Jean Guvdérelian

Dessiner sans relâche - Guvder

Sur plusieurs décennies, il a fait trembler les murs de l’Académie du tonnerre de sa voix, de la fougue de son verbe, de la maitrise de son geste, de l’éclat implacable de son œil acéré: son atelier, véritable ruche bourdonnante, bruissante des mille chuchotements et cris de ces objets improbables qui y prennent corps, matières usuelles inanimées qu’il triture, façonne, détourne, assemble, unit et désunit, jusqu'à les rendre tellement vivantes, est sans conteste le laboratoire victorieux d’un art unique, sans cesse revisité, renouvelé… après avoir bénéficié de l’enseignement de maitre Guvder : on ne sort pas intact d’un pareil maelstrom de créativité.

Dessiner sans relâche

Depuis plus de trente ans que je connais Guvder, je l’ai toujours comparé à un torrent de montagne, à la folle énergie d’une eau vive qui se précipite, emportant tout dans sa course irrésistible.

Sauf que l’énergie de Guvder n’est pas une énergie descendant, par pur gravité, mis une énergie ascendante. Comme si là-haut, au sommet de son Ararat personnel, l’attirait fatalement une arche mystérieuse qu’il lui faut absolument rejoindre envers et contre les vents et les marées d’insignifiance de la vie ordinaire pour y porter non point sa branche d’olivier, lui pourtant le plus pacifique depuis des dizaines d’années, dans un déluge d’encre noire.

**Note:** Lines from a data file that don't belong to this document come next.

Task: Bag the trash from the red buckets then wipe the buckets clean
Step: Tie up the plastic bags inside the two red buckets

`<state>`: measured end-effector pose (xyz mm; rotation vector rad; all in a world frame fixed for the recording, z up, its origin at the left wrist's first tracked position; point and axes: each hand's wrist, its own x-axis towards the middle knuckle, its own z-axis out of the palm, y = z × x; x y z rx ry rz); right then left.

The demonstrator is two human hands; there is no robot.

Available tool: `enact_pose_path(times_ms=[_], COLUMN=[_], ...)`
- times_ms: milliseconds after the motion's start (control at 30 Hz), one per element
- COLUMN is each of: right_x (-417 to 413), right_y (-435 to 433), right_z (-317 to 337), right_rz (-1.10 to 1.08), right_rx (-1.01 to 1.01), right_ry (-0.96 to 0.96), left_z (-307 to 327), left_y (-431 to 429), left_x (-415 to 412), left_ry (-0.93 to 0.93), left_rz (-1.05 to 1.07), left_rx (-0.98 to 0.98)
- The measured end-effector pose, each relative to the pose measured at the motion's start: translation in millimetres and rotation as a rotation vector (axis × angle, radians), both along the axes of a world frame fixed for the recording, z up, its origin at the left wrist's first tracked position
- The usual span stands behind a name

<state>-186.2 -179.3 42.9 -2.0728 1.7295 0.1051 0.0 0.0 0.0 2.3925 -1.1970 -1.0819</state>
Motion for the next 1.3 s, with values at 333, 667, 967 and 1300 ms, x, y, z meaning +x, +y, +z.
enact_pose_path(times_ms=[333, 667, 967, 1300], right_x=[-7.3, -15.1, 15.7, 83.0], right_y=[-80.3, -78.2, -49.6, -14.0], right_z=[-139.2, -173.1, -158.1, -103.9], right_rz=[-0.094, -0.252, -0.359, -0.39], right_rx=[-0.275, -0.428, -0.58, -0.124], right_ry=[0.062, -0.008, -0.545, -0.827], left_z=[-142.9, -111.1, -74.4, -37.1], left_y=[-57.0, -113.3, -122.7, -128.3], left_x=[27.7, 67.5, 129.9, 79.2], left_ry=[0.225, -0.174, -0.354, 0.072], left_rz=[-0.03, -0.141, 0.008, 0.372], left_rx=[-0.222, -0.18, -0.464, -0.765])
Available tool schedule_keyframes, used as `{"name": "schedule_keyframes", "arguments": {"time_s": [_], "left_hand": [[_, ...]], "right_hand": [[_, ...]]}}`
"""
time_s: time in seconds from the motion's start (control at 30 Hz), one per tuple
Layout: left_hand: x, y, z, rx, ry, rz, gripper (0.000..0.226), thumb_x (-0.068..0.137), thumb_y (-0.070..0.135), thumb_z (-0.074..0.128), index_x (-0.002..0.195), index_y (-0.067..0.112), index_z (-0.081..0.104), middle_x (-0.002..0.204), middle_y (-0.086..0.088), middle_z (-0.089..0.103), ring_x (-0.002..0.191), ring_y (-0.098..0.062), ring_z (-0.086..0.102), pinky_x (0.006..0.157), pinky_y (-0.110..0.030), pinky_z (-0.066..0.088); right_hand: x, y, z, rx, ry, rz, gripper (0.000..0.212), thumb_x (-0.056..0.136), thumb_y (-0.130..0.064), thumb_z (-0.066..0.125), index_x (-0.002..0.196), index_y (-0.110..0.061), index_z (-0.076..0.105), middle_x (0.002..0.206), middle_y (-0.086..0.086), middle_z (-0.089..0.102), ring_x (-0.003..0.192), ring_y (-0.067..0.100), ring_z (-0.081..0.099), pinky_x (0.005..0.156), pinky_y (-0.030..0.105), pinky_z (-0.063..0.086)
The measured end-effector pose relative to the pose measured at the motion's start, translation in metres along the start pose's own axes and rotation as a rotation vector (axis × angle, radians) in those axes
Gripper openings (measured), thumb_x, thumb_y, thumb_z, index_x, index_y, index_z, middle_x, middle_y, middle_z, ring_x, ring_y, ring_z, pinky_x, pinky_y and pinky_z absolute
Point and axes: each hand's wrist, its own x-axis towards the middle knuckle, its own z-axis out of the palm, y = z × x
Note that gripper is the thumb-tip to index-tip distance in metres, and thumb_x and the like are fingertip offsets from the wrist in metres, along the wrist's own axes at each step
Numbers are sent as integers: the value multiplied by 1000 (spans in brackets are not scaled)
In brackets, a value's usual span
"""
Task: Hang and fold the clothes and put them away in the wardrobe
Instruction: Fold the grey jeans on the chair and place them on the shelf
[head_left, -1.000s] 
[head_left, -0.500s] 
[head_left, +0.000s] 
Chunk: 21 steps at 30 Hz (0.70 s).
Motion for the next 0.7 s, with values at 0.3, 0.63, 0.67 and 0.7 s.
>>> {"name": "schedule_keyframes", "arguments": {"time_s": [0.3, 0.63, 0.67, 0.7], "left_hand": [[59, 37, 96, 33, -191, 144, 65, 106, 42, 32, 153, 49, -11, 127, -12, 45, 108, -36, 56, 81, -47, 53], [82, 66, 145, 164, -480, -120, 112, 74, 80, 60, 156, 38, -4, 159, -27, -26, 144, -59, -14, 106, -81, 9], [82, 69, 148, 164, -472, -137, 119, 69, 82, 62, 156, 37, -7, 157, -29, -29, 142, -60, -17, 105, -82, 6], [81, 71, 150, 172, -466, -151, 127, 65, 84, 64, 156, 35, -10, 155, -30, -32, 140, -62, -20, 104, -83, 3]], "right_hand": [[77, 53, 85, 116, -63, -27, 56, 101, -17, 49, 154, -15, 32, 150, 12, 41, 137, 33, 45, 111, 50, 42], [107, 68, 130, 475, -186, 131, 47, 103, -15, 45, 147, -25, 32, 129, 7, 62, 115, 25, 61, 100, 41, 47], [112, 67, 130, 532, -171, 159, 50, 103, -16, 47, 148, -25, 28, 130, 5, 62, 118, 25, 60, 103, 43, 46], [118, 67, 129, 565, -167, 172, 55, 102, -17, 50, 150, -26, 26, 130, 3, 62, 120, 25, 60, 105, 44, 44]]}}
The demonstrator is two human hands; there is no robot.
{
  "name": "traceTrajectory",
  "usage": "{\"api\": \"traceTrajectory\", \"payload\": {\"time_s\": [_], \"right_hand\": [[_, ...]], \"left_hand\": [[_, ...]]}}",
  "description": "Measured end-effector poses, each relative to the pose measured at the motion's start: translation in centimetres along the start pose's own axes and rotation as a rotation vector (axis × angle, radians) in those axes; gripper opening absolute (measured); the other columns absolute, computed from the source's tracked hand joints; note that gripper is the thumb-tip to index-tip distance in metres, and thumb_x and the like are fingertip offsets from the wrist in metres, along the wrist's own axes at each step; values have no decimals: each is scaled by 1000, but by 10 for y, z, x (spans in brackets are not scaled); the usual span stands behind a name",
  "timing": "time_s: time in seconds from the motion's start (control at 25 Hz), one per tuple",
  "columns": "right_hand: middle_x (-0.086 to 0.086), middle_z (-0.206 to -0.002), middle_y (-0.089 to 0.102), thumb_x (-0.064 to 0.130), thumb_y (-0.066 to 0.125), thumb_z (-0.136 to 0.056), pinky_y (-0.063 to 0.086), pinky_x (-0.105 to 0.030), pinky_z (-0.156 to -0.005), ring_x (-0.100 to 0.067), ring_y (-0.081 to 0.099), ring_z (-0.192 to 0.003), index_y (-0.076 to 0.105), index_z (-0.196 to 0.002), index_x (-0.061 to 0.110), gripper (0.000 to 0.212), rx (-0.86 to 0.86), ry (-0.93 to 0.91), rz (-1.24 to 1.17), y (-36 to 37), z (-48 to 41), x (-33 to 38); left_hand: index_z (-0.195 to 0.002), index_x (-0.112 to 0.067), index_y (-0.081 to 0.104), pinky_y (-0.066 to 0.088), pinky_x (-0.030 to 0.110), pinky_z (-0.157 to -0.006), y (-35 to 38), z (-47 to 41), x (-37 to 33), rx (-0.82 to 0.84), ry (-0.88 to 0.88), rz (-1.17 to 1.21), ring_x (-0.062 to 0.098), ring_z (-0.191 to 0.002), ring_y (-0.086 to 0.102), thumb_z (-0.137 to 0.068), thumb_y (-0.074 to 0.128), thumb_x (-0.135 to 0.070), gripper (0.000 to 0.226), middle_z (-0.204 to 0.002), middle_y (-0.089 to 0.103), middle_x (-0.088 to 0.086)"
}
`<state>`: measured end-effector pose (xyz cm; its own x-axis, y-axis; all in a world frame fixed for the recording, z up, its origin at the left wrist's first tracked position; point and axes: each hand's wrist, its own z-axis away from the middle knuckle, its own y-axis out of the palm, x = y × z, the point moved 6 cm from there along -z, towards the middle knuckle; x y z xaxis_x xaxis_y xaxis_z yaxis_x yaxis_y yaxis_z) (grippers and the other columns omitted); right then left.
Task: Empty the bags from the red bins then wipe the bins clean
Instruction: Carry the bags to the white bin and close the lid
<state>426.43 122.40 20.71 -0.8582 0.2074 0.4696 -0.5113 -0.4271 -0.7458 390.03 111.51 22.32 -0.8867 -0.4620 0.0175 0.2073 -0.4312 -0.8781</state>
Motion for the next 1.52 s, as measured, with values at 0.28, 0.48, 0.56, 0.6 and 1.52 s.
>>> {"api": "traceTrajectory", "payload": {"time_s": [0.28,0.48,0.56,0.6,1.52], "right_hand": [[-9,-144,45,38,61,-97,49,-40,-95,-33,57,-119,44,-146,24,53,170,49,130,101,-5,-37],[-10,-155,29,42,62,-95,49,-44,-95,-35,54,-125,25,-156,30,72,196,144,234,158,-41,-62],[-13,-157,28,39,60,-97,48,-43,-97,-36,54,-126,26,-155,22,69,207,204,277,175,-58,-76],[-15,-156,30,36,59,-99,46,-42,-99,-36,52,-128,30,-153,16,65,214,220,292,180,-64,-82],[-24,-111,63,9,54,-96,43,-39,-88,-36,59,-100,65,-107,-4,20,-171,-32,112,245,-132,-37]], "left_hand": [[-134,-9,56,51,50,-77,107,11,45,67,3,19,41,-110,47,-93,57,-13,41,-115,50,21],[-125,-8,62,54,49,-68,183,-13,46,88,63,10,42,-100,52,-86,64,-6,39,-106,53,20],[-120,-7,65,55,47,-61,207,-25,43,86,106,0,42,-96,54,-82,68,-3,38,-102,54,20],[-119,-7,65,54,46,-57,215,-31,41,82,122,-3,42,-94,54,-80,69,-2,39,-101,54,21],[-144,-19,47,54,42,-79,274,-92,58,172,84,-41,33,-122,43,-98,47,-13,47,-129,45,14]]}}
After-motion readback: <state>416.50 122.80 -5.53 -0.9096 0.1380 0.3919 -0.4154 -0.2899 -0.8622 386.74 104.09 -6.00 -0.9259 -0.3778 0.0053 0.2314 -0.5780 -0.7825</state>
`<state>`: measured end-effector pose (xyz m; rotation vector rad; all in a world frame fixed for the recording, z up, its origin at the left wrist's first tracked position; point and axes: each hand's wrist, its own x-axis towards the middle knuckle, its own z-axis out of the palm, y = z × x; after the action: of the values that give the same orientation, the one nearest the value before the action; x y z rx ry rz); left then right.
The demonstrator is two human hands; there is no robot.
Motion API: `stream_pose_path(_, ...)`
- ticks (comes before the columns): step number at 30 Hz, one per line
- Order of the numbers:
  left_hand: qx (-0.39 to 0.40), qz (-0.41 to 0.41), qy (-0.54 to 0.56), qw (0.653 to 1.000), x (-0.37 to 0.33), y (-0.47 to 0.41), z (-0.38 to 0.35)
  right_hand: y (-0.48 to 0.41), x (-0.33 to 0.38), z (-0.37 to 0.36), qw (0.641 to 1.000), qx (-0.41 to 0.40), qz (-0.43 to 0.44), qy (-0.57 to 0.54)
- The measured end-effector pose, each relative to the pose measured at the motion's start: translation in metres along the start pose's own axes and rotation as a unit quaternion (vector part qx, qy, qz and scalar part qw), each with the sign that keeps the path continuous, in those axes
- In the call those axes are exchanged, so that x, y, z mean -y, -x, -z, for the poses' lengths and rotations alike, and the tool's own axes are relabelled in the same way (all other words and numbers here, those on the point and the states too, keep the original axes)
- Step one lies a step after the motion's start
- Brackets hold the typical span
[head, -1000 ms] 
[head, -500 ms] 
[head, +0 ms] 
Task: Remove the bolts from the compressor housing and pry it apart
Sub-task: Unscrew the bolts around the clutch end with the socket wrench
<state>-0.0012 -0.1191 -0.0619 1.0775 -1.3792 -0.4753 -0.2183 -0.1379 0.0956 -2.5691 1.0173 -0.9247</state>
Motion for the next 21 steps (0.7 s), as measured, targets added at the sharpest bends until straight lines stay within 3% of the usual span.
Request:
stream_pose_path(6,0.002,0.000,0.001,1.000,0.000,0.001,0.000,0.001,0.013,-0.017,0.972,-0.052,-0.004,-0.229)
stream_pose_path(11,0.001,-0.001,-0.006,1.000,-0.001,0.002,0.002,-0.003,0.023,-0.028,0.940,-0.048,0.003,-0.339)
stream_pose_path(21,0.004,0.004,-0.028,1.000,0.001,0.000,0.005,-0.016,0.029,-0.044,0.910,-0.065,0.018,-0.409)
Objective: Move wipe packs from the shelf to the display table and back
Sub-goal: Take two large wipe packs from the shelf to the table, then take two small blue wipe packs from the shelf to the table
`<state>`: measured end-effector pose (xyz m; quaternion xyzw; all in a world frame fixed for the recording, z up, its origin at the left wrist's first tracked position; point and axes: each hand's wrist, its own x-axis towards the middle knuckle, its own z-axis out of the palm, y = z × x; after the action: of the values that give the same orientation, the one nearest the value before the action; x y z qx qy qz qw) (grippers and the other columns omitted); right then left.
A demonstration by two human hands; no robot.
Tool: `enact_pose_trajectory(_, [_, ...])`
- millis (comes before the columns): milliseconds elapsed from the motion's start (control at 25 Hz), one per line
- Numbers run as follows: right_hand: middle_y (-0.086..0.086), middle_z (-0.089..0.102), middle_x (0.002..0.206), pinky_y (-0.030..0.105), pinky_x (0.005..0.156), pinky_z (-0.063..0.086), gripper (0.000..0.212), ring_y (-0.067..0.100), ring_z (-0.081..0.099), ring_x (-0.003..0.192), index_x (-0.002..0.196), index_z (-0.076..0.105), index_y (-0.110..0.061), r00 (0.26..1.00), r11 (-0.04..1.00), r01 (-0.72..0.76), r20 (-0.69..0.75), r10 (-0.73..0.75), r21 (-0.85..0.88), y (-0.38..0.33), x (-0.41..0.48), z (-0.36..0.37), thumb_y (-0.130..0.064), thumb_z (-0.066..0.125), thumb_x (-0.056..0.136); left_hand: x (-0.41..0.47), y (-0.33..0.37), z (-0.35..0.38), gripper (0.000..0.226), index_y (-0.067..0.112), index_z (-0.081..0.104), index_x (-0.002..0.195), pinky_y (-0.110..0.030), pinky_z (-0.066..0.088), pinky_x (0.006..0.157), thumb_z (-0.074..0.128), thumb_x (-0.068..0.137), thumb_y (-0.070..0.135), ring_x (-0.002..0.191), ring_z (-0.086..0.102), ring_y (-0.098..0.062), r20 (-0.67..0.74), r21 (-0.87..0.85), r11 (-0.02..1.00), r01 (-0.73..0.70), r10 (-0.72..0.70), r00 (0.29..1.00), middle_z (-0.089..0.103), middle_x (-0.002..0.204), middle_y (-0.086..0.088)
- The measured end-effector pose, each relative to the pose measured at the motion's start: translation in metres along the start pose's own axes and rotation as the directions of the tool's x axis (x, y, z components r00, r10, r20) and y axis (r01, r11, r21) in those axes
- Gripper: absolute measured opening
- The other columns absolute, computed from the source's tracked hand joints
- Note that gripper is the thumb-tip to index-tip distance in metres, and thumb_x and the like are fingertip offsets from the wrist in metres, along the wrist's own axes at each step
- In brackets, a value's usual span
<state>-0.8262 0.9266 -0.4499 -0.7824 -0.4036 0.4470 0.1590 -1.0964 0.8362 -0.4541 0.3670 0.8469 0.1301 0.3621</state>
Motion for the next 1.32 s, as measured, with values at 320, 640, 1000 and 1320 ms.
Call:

Parce qu’il a su préserver sa capacité d’étonnement, d’adhésion au monde, d’admiration des œuvres du génie humain, parce qu’il n’a cesse de vouloir émuler ces suprêmes dessinateurs que furent Callot, Jordaens, Rembrandt, Picasso, pace qu’il pouvait s’absorber complètement dans la configuration d’une vertèbre de vache, d’un masque africain, d’une théière, d’un vase étrusque ou d’un galet, parce qu’il fut un collectionneur éclectique d’objets de fouille et d’objets incongrus, y compris les objets en plastique rejettes par les mer sur les plages dont il fit d’étonnants assemblages, parce qu’il a toujours su entretenir le feu sacre dans son cœur, son âme et son esprit, mais également dans son corps de grands sportif et nageur devant l’Eternel et dans ses doigts agiles, Guvder est encore en mesure à 80 ans, de dessiner sans relâche ni répit de l’aube à minuit, comme s’il avait une réserve inépuisable de passion, d’entrain et d'ardeur, comme si cette inlassable activité mentale et physique était elle-même sa fontaine de Jouvence.

C’est la pratique du dessin perpétuel qui lui donne la force de dessiner comme si, souffle venu d’ailleurs, le dessin avait besoin de passer a travers lui en tant que medium pour pouvoir prendre forme concrète, noir sur blanc.

Lorsque, fascine par cette stupéfiante capacité de recommencer vingt fois le même dessin pour tenter de saisir, par une virtuosité toujours poussée, une approximation toujours plus serrée, ce je-ne-sais-quoi et ce presque rien que lui seul devine et qu’il croit lui échapper encore quand tout autre que lui les croit déjà atteintes, nous lui disons qu’il semble courir après le vent, il république, avec sa fougue électrisantes: «Non, pas après le vent, après l’extase».